Six pro-independence candidates had their nominations rejected. One made it easy for the returning officer by stating a clear rejection of the Basic Law. But others appear to have complied with all the legal requirements.
The case of Edward Leung Tin-kei, a member of Hong Kong Indigenous, is of particular interest. Leung, generally regarded as a supporter of independence, was allowed to stand in a by-election in February in which he secured 66,000 votes. He was tipped to win a seat next month.
Asked by a returning officer whether he still supported independence, he dramatically changed his stance, responding with a “resounding no”. He even signed the new form. This was still not good enough for the returning officer, who invalidated his nomination anyway, saying she did not believe he had genuinely changed his position on independence. Her reply was backed up with media reports on Leung’s previous comments on independence, Facebook posts, and a transcript of remarks Leung had made at a press conference after signing the form.
Clearly, the role of returning officers has changed. They have become investigator, judge and jury, rather than simply administering the nomination process.
The law does not appear to contemplate such a role for them. Returning officers are required to check that all the formalities have been complied with. This includes ensuring that the nomination form has been signed, along with the declaration to uphold the Basic Law, and the deposit paid.
If it later emerges that a declaration is false, there are potential legal consequences. But this is not a decision which returning officers, relying on newspaper reports and social media posts, are empowered or equipped to make.

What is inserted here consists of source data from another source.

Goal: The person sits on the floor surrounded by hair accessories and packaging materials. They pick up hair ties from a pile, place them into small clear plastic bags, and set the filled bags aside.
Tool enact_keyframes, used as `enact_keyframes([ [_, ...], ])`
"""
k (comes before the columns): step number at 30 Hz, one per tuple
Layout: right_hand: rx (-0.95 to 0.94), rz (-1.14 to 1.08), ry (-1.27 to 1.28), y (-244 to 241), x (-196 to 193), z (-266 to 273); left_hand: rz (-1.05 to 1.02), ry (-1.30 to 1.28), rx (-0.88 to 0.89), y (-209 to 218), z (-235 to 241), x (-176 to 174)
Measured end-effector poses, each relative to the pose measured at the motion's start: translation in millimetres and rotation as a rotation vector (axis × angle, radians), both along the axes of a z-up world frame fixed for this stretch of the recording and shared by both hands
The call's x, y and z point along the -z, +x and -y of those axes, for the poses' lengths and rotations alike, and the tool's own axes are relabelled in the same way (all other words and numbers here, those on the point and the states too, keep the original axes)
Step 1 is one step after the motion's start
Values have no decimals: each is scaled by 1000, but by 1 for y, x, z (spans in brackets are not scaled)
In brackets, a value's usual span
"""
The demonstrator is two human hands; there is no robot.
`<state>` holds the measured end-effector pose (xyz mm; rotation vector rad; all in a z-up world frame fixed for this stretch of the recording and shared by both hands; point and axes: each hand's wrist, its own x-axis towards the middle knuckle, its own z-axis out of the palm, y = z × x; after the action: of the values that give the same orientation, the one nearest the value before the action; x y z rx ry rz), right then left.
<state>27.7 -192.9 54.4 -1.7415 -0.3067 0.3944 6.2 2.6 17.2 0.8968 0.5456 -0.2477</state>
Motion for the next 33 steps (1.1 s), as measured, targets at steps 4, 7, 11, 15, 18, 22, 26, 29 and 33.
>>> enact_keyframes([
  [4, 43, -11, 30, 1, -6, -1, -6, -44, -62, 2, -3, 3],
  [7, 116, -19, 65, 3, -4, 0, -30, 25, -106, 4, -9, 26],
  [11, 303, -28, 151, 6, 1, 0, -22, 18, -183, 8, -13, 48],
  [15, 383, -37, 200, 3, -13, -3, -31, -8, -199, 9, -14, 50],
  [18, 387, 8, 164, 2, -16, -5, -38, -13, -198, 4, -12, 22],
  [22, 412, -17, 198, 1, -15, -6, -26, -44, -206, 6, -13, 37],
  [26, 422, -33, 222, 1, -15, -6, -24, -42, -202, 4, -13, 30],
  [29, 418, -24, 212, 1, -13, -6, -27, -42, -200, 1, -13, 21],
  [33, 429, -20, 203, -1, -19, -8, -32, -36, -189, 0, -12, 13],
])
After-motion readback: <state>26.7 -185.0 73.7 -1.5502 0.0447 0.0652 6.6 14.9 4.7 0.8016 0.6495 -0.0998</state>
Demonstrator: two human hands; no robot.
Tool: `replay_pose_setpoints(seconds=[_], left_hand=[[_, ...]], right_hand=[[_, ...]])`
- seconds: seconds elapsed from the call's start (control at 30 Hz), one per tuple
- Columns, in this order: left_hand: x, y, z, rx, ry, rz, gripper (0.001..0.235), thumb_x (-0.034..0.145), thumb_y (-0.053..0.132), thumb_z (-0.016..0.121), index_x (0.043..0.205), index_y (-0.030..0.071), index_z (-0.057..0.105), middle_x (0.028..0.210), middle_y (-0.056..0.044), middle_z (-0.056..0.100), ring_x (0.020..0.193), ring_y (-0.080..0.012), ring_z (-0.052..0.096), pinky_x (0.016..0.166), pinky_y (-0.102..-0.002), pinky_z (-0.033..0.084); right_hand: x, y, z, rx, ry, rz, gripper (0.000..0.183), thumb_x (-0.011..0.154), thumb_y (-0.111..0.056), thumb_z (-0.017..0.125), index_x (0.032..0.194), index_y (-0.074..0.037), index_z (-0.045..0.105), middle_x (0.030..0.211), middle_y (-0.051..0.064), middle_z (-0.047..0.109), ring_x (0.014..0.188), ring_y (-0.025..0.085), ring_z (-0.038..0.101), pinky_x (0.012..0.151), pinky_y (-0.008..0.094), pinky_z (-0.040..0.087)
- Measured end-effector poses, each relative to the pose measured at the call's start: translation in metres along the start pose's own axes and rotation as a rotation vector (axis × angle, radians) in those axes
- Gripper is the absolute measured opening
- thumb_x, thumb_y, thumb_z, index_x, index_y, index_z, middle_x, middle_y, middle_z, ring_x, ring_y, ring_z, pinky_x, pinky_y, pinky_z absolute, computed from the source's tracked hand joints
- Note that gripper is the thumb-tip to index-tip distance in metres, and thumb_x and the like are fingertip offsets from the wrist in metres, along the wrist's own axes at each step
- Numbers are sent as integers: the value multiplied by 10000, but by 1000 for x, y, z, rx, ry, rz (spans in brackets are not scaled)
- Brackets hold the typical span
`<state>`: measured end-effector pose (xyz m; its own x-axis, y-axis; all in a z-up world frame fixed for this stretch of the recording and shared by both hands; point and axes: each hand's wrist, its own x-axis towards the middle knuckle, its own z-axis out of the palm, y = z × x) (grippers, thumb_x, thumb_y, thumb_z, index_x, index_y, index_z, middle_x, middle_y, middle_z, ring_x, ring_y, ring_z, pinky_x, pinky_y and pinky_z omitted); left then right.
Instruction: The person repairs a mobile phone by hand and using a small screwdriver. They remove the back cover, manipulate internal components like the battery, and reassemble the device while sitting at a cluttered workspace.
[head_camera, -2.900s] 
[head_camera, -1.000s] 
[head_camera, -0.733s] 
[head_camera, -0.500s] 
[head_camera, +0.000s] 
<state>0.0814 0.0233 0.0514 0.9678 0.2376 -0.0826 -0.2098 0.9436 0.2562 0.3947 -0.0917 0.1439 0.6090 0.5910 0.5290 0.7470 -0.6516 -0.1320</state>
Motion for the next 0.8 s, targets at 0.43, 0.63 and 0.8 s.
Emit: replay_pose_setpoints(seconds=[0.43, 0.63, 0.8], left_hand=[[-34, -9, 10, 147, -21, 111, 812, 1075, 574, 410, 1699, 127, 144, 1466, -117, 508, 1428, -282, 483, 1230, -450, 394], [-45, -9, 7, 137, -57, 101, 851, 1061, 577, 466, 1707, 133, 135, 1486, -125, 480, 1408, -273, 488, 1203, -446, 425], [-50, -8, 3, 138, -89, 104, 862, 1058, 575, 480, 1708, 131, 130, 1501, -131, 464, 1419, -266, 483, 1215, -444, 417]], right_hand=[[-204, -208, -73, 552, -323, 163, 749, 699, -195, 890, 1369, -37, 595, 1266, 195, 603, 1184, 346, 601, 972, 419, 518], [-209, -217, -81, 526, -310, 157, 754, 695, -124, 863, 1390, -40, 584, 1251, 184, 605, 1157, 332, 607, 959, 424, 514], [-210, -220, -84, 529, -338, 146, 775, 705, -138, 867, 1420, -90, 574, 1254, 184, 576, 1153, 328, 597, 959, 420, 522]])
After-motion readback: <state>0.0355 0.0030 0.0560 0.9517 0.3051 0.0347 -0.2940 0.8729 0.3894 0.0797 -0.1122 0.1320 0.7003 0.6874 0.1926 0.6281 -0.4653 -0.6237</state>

The new role has placed a great burden on the shoulders of these civil servants. Some have even faced threats – a disturbing development.
Whatever we may think of Leung’s dramatic last-minute change in stance, it is difficult to see how a returning officer can be sure it is not genuine. What if a candidate regards independence as an option for Hong Kong, rather than advocating a split? What if he views it as something only to be considered after 2047, when fundamental changes are possible to the Basic Law? Does this amount to a failure to uphold the constitution in 2016?

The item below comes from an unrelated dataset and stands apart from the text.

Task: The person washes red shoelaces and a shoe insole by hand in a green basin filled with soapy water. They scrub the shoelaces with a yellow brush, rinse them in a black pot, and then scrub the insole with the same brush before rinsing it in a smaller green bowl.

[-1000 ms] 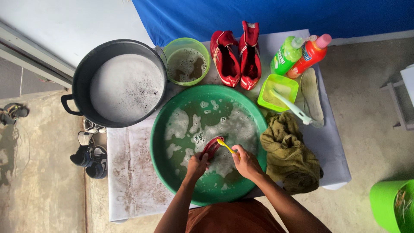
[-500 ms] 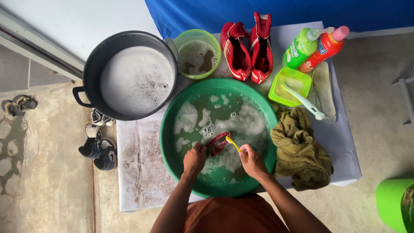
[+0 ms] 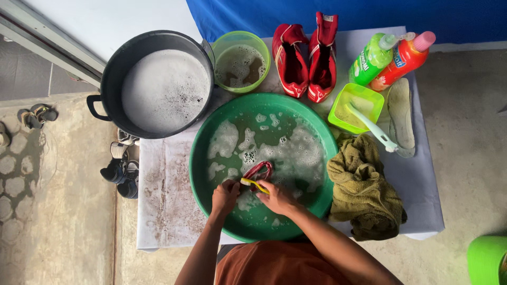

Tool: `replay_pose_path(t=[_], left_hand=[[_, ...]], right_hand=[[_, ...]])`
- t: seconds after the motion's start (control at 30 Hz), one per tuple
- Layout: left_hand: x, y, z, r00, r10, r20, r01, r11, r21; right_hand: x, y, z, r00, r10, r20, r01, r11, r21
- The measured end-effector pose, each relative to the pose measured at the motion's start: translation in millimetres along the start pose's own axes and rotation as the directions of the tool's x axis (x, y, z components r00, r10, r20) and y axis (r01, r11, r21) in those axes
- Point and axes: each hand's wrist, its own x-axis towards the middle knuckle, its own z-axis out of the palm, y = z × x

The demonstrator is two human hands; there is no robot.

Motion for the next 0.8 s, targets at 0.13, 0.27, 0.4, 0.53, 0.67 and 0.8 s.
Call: replay_pose_path(t=[0.13,0.27,0.4,0.53,0.67,0.8], left_hand=[[-7.1,-10.6,-5.1,1.0,0.013,-0.021,-0.012,0.999,0.036],[-0.2,-7.9,-4.8,0.999,0.016,-0.036,-0.015,1.0,0.011],[-12.6,-15.1,0.0,0.996,0.063,-0.064,-0.063,0.998,-0.003],[-13.7,-11.4,5.8,0.999,0.024,-0.04,-0.024,1.0,-0.017],[-12.6,-5.5,4.3,0.999,0.003,-0.033,-0.004,1.0,-0.018],[-15.3,-2.4,-1.9,1.0,-0.027,-0.007,0.026,0.993,-0.111]], right_hand=[[-1.0,28.8,-26.0,0.999,0.052,-0.002,-0.051,0.971,-0.235],[15.3,60.6,-77.5,0.941,0.317,-0.122,-0.339,0.887,-0.315],[21.7,62.4,-98.0,0.86,-0.055,-0.507,-0.189,0.888,-0.418],[16.3,26.8,-75.8,0.886,0.428,-0.178,-0.444,0.894,-0.058],[-13.4,-8.6,-31.5,0.985,0.048,-0.167,-0.047,0.999,0.01],[-22.6,-21.0,1.8,0.986,-0.081,-0.142,0.094,0.991,0.09]])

The inconsistent manner in which the nominations have been handled has made the whole approach appear arbitrary. Many pro-democracy candidates refused to sign the confirmation form, but their nominations were nonetheless validated. Some candidates with pro-independence leanings have been permitted to stand after stating that they would not advocate independence as a Legco candidate, but would support it in a personal capacity. It is difficult to understand the basis upon which these decisions are being made.

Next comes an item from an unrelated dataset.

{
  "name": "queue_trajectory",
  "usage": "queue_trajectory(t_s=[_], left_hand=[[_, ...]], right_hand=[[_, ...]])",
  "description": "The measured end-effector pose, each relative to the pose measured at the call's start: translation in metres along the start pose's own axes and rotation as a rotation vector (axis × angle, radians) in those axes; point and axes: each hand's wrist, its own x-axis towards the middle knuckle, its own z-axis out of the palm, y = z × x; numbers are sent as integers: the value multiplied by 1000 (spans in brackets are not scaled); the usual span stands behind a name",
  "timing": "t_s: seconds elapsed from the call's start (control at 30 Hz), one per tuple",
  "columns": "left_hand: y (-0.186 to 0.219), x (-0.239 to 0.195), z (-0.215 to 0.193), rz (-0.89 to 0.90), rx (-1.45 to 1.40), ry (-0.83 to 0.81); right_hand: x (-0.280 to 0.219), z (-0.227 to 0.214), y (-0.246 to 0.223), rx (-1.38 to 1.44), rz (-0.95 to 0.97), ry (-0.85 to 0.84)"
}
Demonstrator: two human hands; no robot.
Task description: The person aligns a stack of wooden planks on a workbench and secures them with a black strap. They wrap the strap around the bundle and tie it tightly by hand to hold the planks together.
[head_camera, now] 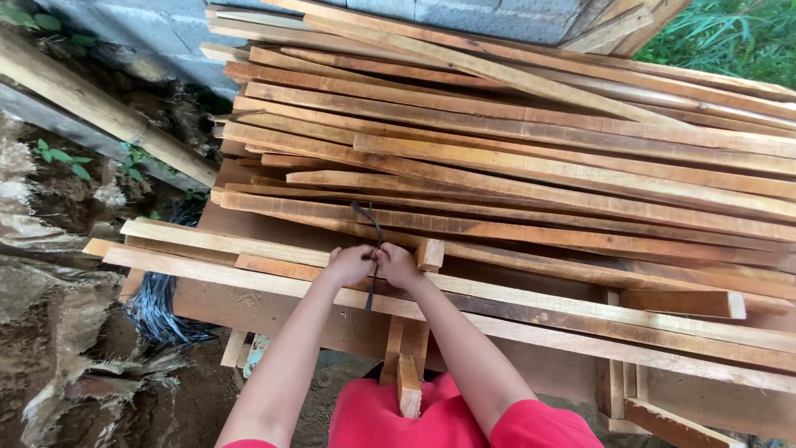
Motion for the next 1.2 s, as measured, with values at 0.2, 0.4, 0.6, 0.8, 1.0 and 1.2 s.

Legal challenges have already been presented to the courts, but were deemed to be premature. We can expect others to follow. The ability to stand in an election is a fundamental human right. If it is to be denied, there must be a legal basis for doing so and the process must be fair. The hasty, inconsistent and apparently arbitrary rejection of some candidates with little or no legal justification is ripe for challenge by judicial review.
Hong Kong’s future is as part of China under the “one country, two systems” concept. Supporters of independence are very much in a minority but the government, through its actions, is ensuring that their numbers grow.
Meanwhile, the ill-conceived intervention in the nominating process has tarnished elections which should be a beacon of democracy in Hong Kong.